A new study shows that it may be possible to diagnose type 1 diabetes in kids even before the onset of severe illness.

Currently, about one in four kids with type 1 diabetes don’t know they have it until they start having life-threatening symptoms. However, a new study published in the Journal of Breath Research shows researchers might be able to diagnose the disease by detecting a chemical marker (acetone) in the breath that makes it smell sweet, but indicates a build-up of chemicals in the blood (ketones) that occurs when a person’s insulin levels are low. High levels of acetone in the breath can indicate high levels of ketones in the blood. The hope is that if proven effective, this breath test will help physicians make a diagnosis earlier.

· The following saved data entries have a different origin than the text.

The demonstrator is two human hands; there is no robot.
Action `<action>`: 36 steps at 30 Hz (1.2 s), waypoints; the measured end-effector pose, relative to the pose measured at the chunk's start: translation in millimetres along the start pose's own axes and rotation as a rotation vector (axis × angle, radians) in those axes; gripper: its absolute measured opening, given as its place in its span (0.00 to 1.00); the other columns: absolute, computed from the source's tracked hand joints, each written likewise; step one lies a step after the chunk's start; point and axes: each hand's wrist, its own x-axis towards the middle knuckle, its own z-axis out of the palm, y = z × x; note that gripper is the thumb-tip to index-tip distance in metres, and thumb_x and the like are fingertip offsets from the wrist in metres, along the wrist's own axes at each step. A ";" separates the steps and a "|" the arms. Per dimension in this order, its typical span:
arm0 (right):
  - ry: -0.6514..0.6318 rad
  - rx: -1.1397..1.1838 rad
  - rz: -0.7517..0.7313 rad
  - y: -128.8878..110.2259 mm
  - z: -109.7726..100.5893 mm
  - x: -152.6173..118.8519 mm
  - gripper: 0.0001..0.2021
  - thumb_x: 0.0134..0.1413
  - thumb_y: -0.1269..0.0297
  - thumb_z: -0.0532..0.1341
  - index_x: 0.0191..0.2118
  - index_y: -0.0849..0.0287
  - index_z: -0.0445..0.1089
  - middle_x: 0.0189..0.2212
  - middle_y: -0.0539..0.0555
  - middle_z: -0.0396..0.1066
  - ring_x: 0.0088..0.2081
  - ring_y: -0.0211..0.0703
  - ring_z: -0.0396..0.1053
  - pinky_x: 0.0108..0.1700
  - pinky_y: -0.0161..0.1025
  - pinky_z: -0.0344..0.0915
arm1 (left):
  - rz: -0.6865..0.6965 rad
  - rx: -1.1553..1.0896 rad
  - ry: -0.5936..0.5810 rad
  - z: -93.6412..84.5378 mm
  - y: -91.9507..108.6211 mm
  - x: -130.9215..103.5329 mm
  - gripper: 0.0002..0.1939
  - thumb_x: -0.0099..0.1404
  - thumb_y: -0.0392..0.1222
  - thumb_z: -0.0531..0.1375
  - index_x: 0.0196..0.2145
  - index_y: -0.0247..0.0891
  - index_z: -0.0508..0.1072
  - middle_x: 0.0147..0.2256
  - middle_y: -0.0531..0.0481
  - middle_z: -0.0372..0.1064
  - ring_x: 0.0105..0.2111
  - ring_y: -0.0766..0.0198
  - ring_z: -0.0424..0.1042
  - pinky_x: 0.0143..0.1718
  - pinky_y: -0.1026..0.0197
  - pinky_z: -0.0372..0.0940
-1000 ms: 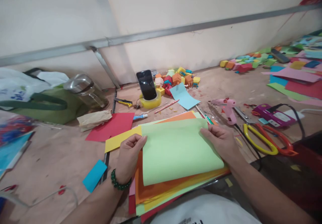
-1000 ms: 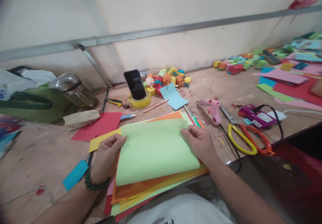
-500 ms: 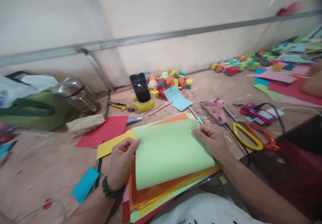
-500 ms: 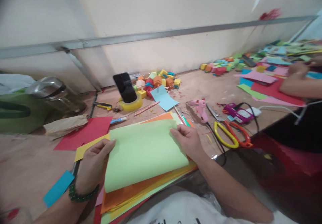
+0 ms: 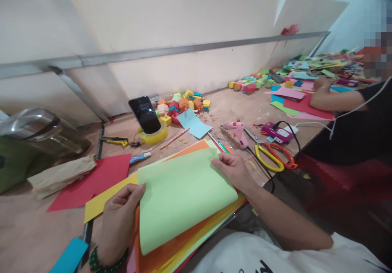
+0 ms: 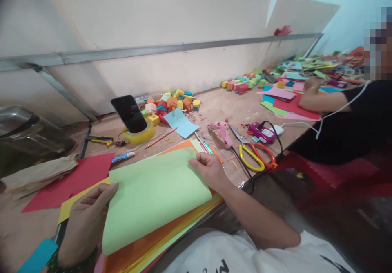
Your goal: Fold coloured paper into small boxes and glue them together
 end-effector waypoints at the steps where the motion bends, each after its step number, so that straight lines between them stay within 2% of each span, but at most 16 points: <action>1: 0.004 0.001 -0.004 2.0 -0.9 0.4 0.22 0.41 0.46 0.65 0.20 0.59 0.59 0.16 0.44 0.55 0.19 0.30 0.50 0.19 0.30 0.47 | 0.004 0.004 -0.004 -1.3 -2.1 1.6 0.25 0.30 0.55 0.73 0.15 0.36 0.67 0.13 0.58 0.60 0.15 0.72 0.56 0.16 0.69 0.53; 6: 0.024 0.000 0.015 15.9 -9.7 -0.1 0.19 0.42 0.50 0.66 0.22 0.60 0.61 0.17 0.44 0.58 0.19 0.30 0.53 0.20 0.30 0.51 | 0.102 0.080 -0.087 -9.0 -20.4 14.1 0.20 0.44 0.54 0.69 0.19 0.36 0.67 0.16 0.57 0.62 0.17 0.70 0.59 0.18 0.67 0.55; 9: 0.039 -0.043 0.046 17.8 -12.3 -1.3 0.18 0.42 0.50 0.67 0.25 0.60 0.65 0.19 0.46 0.63 0.20 0.31 0.57 0.21 0.30 0.54 | 0.184 0.096 -0.122 -10.3 -25.9 16.3 0.19 0.48 0.53 0.67 0.19 0.36 0.67 0.17 0.56 0.62 0.18 0.69 0.60 0.19 0.67 0.55; 17: 0.041 -0.071 0.082 2.4 -5.6 -3.4 0.19 0.37 0.48 0.67 0.22 0.60 0.67 0.16 0.46 0.63 0.18 0.32 0.56 0.18 0.30 0.53 | 0.181 0.029 -0.114 -5.1 -16.8 7.3 0.20 0.47 0.53 0.68 0.17 0.35 0.65 0.16 0.57 0.58 0.18 0.72 0.55 0.20 0.68 0.52; 26: 0.044 -0.107 0.070 0.6 -3.8 -2.9 0.18 0.36 0.47 0.67 0.23 0.59 0.68 0.16 0.48 0.65 0.18 0.35 0.59 0.18 0.32 0.57 | 0.199 0.043 -0.116 -3.6 -12.8 5.0 0.21 0.47 0.54 0.67 0.17 0.35 0.65 0.16 0.57 0.58 0.19 0.72 0.55 0.21 0.67 0.51; 32: 0.062 -0.123 0.058 1.3 -4.0 -3.8 0.19 0.35 0.46 0.67 0.21 0.58 0.67 0.15 0.47 0.62 0.17 0.33 0.57 0.18 0.32 0.54 | 0.210 0.055 -0.116 -3.2 -11.3 3.8 0.21 0.48 0.55 0.66 0.17 0.36 0.64 0.17 0.57 0.57 0.19 0.72 0.54 0.22 0.67 0.52; 36: 0.048 -0.113 0.054 3.9 -5.2 -3.7 0.20 0.36 0.45 0.67 0.21 0.58 0.67 0.15 0.47 0.63 0.18 0.35 0.58 0.18 0.33 0.56 | 0.220 0.063 -0.120 -3.3 -11.1 2.7 0.21 0.48 0.55 0.66 0.17 0.36 0.64 0.17 0.57 0.56 0.19 0.72 0.53 0.21 0.67 0.51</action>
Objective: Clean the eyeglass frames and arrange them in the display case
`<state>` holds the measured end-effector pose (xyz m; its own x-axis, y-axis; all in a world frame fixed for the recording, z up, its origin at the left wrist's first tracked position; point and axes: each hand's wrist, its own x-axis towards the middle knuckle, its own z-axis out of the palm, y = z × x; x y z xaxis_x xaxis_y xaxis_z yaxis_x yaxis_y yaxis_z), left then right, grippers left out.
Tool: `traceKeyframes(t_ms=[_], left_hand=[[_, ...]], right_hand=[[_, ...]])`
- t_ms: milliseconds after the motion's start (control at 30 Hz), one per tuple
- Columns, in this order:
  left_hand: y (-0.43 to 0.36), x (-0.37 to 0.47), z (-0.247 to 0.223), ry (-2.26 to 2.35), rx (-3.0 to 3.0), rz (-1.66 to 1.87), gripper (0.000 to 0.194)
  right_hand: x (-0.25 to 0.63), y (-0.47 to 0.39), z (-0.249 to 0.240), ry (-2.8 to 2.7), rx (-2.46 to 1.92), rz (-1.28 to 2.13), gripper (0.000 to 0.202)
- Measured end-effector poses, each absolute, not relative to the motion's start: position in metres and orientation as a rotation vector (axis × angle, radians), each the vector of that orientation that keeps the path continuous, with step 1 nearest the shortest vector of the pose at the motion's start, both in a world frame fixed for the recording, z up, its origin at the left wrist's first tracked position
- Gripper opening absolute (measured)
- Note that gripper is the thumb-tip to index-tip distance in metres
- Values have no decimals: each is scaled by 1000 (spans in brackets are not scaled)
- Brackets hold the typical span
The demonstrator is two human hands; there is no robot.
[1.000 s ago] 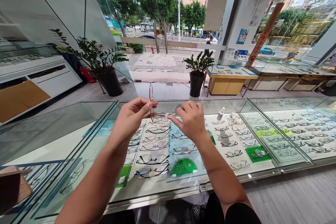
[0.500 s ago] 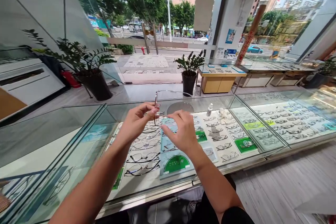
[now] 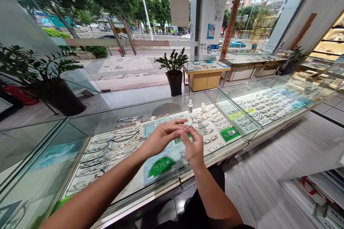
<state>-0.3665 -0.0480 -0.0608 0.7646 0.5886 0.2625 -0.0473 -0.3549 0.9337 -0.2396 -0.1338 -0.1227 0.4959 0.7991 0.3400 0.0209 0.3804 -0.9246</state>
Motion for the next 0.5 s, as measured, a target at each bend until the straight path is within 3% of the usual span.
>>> traceKeyframes(t_ms=[267,500], left_hand=[[-66,-319,-58,201,1987,498,27],[-21,-261,-96,615,1733,902,25]], right_hand=[[-190,-171,-145,-718,-1142,515,37],[-154,-186,-152,-638,-1186,441,35]])
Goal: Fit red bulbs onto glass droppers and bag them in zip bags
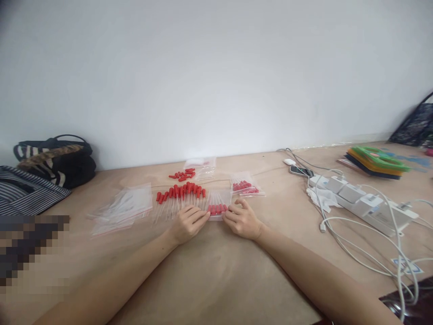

Growing research suggests breath tests can be used to detect a variety of diseases, from diabetes to various cancers. Research is still early in some areas—and there are other factors beyond disease that can result in chemical markers in the blood and breath—but some medical institutions are already using the tests of a variety of diagnosis.

Type 1 Diabetes
In the new study, researchers collected compounds in the breath from 113 children and adolescents between the ages 7 and 18. They also measured the kids’ blood-sugar and ketone levels. They found a link between higher levels of acetone in the breath and ketones in the blood. “Our results have shown that it is realistically possible to use measurements of breath acetone to estimate blood ketones,” said study author Gus Hancock, a professor at Oxford in a statement. “We are working on the development of a small hand-held device that would … help to identify children with new diabetes.”

Colorectal Cancer
In a small study published in 2012 in the British Journal of Surgery, researchers from the the University Aldo Moro of Bari in Italy collected the breath of 37 patients with colorectal cancer and 41 healthy control participants. The researchers were measuring the amount of volatile organic compounds (VOCs) in the participants’ breath, with the thought being that cancer tissues and cells may release distinct chemicals. The researchers were able to identify 15 of 58 specific compounds that were correlated with colorectal cancer. Based on this, the were also able to distinguish between cancer patients and healthy patients with 75% accuracy.

Lung Cancer
In 2013, researchers from the University of Latvia used an electronic nose-like device to identify a unique chemical signature in lung cancer patients. As TIME has previously reported, there are several groups who think this process can be standardized for cancer with further research. In June, scientists at the American Society of Clinical Oncology meeting in Chicago presented a device they think has real promise.

Obesity
There are obviously a number of ways that obesity can be diagnosed without a breath test, but a 2013 study published in the Journal of Clinical Endocrinology & Metabolism found that obese people had unique markers in their breath, too. Researchers at Cedars-Sinai Medical Center studied the breath of 792 men and women trying to detect methane. Those with higher levels of methane and hydrogen gases in their breath also tended to be heavier with a BMI around 2.4 points greater than those with normal gas levels. The hope, the researchers say, is that a test could be developed that could detect a type of bacteria that may be involved in both weight and levels of gas in the breath. There may be ways to clinically curb that bacteria growth.

Lactose Intolerance
Johns Hopkins Medicine uses breath testing to help diagnose lactose intolerance. Patients drink a lactose-heavy drink and clinicians will analyzed the breath for hydrogen, which is produced when lactose isn’t digested and is fermented by bacteria.

Fructose Intolerance
Johns Hopkins also uses breath tests to assess whether an individual is allergic or intolerant to fructose, a sugar used to sweeten some beverage and found naturally in foods like onions, artichokes, and wheat. The test is similar to a breath test for lactose intolerance. Patients will drink a cup of water with dissolved fructose and over a three hour period, clinicians will test their breath. Once again, a high presence of hydrogen can indicate that the patient is not properly digesting it.

TIME Obesity

Obesity Now Costs the World $2 Trillion a Year

Half the world's population could be obese by 2030, warns a McKinsey Global Institute report

The global cost of obesity has risen to $2 trillion annually, according to a new report, more than the combined costs of armed violence, war and terrorism.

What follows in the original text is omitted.